Ever since I was young I have dreamed of taking a trip to Europe. Maybe it was watching the Cheetah Girls strut down the streets of Barcelona or Lizzie Margurie live her best life in Italy. I can’t be sure but whatever it was I wanted in.
I’m here to say there are things that the movies don’t tell you, and how could they?
It’s a shock. You cross the pond and suddenly you are on a new continent. Nations older than the United States of America with history and culture you’ve read about but don’t quite understand. I have been in the UA in Germany: Public Policy program studying political science in Berlin and more that a couple of differences have stood out to me so is thought I’d pass some tips along.
After I picked a program in Germany I did some research to try and see what Berlin would be like. I saw lots of articles about great nightlife, diverse people, and a city with a complex yet beautiful history. I also saw a good deal about Germans being very stoic people. After being here several weeks I think I understand a little bit better. German people are formal but that doesn’t mean they aren’t nice! I have had lovely conversations with everyone from taxi drivers, to waiters, to shop owners. My advice is to be polite, courteous, and quiet. German people will not appreciate it if you fulfill the loud American tourist stereotype.
Tip: most people I have met in Germany speak at least enough english to communicate, but more often they are fluent so make an attempt to learn a little german. I wish I had studied it formally before being here but if nothing else I’d suggest learning basic greetings, things like please and thank you, and how to say I don’t speak german.
It all started when we got off the plane… and onto the tarmac. I’m not sure what is about walking off the plane and into the open air but it was jarring to say the least. European planes are fairly small so be prepared for about 80 seats and to skip your sprite and peanuts. In a lot of other ways travel in Europe is easy. Berlin’s public transportation system allows for easy travel during the day on both bussed and a metro system. Visiting a neighboring nation like Prague is a mere four hours away which is like driving from Tuscaloosa to New Orleans or Atlanta.
My recommendation, while your abroad get out and go see some more of this big beautiful world! Visit a new city in the country your studying in or a new nation all together.
Tip: see if the place your visiting has a city pass, it’s a card that gives you access to public transportation and city sites and museums. I purchased one in Salzburg, Austria and had friends do the same in Budapest! I highly recommend it.
One of the first things I learned in Berlin was that you to not get food ‘to go’ instead they say ‘take away’. Another big difference is going out to eat with a group of people. Two things generally assumed, one that everyone will be paying one one check and two that the group will be in cash. If you want separate checks or to pay with a credit card make sure to ask if the restaurants will allow it. Tipping is also very different in Germany, most people just round the check up a euro but tipping more than a few euros is excessive.
Tip: free refills aren’t a thing and neither is free water. Be prepared to pay for water, which is general a more expensive drink item. Also if you don’t want to be served sparkling water request still water!

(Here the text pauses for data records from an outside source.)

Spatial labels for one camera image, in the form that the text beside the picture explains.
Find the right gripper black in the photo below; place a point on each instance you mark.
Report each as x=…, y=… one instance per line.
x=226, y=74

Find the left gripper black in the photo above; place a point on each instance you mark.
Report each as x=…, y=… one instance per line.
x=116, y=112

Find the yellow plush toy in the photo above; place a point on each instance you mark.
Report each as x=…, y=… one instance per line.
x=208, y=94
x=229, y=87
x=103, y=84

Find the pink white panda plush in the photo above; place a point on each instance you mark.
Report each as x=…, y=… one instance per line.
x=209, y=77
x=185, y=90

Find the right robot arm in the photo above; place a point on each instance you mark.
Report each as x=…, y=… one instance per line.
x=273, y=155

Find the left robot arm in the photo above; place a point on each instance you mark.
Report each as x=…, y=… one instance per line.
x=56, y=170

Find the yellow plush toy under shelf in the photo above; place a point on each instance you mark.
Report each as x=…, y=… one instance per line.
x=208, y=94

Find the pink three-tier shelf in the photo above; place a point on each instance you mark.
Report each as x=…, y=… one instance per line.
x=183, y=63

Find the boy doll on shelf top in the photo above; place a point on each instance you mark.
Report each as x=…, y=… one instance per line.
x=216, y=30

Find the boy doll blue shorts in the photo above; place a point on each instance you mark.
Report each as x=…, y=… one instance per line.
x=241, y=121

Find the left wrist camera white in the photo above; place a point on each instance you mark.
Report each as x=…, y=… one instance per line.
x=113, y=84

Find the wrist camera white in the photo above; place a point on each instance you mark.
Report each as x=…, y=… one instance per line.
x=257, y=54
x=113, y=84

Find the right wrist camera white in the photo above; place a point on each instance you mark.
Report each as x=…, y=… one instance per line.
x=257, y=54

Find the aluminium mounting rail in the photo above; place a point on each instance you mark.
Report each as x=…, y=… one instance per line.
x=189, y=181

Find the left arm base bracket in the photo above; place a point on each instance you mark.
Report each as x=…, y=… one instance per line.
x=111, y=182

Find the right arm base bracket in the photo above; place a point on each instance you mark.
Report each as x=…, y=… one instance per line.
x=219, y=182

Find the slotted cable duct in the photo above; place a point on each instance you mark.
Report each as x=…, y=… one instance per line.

Gelato is its own category outside of food because that is how important it is. I didn’t know it was possible to love ice cream any more ham I already do but gelato is a whole new ball park. In Berlin you can find a gelato shop or cafe that serves it on just about any corner. You’ll know when you have by the ice cream cone outside!
My favorite has been a shop called Sweet World which is right by our apartment. I’ve been nearly everyday and have now earned the nickname Mango.
Tip: try the fruit flavors and the savory flavors to see which ones you like best! I have classmates who swear by the chocolate and vanilla ones that love pistachio and caramel but I stand by mango and strawberry!